## PROBLEM TO WORK ON
Every line of the listing below should be written out exactly, minus its pictures.
%%
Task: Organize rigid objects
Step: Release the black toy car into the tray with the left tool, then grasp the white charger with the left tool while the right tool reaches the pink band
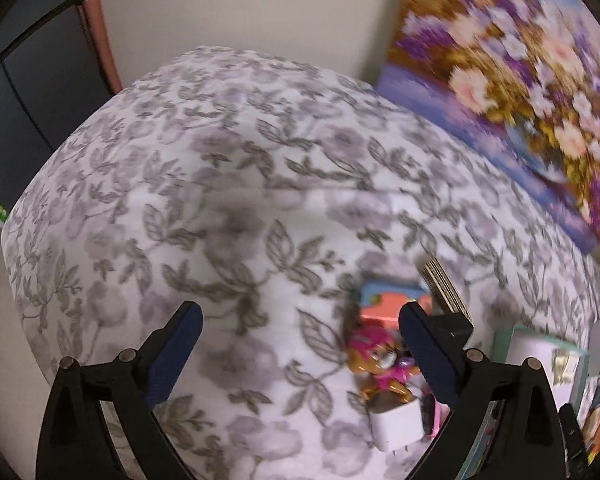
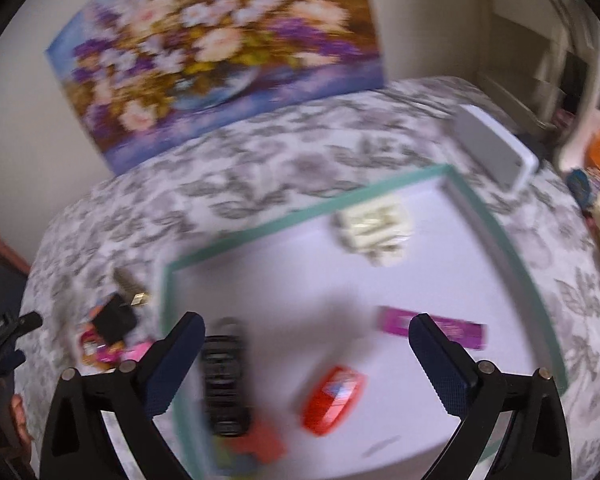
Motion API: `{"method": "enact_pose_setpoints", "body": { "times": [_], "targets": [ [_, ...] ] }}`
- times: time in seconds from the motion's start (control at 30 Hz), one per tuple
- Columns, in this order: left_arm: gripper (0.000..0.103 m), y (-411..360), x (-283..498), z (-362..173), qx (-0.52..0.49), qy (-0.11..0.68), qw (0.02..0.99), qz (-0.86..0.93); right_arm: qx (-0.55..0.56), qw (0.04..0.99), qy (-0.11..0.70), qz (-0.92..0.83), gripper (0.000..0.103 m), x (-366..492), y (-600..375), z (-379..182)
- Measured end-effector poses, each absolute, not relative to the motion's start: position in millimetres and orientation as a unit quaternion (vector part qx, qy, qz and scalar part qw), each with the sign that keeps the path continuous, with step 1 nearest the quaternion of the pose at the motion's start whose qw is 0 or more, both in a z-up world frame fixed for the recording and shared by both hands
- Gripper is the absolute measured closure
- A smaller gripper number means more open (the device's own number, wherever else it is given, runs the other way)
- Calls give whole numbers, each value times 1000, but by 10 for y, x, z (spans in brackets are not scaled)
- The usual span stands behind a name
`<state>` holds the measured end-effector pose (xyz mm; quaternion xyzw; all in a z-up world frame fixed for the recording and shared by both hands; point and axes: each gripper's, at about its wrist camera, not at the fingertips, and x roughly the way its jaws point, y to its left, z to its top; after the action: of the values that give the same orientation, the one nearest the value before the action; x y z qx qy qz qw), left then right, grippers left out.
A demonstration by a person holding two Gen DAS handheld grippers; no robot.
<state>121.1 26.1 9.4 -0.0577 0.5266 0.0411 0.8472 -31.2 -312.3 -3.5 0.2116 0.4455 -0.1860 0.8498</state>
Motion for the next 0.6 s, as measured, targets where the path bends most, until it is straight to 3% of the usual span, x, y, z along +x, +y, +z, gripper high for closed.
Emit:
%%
## RESPONSE BOX
Task: Organize rigid objects
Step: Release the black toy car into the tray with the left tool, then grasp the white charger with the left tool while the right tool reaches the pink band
Motion API: `{"method": "enact_pose_setpoints", "body": { "times": [_], "targets": [ [_, ...] ] }}`
- times: time in seconds from the motion's start (control at 30 Hz), one per tuple
- Columns, in this order: left_arm: gripper (0.000..0.103 m), y (-411..360), x (-283..498), z (-362..173), qx (-0.52..0.49), qy (-0.11..0.68), qw (0.02..0.99), qz (-0.86..0.93); right_arm: qx (-0.55..0.56), qw (0.04..0.99), qy (-0.11..0.70), qz (-0.92..0.83), gripper (0.000..0.103 m), x (-366..492), y (-600..375), z (-379..182)
- Measured end-effector poses, each absolute, not relative to the motion's start: position in millimetres and orientation as a unit quaternion (vector part qx, qy, qz and scalar part qw), each with the sign that keeps the path continuous, with step 1 nearest the quaternion of the pose at the motion's start whose qw is 0 or more, both in a z-up world frame fixed for the recording and shared by both hands
- Gripper is the absolute measured closure
- A smaller gripper number means more open (the device's own number, wherever else it is given, runs the other way)
- Calls give whole numbers, each value times 1000, but by 10 for y, x, z (spans in brackets are not scaled)
- The usual span stands behind a name
`<state>` holds the measured end-effector pose (xyz mm; quaternion xyzw; all in a z-up world frame fixed for the recording and shared by both hands; point and axes: each gripper's, at about its wrist camera, not at the fingertips, and x roughly the way its jaws point, y to its left, z to its top; after the action: of the values that give the same orientation, the one nearest the value before the action; x y z qx qy qz qw), left then right, grippers left out.
A demonstration by a person holding two Gen DAS handheld grippers; no robot.
<state>121.1 26.1 9.4 -0.0577 0.5266 0.0411 0.8472 -31.2 -312.3 -3.5 0.2116 0.4455 -0.1860 0.8498</state>
Motion for the next 0.6 s, as measured, targets where the path bends most, until it is straight to 3% of the usual span, x, y, z along +x, +y, +z, gripper high for closed.
Emit:

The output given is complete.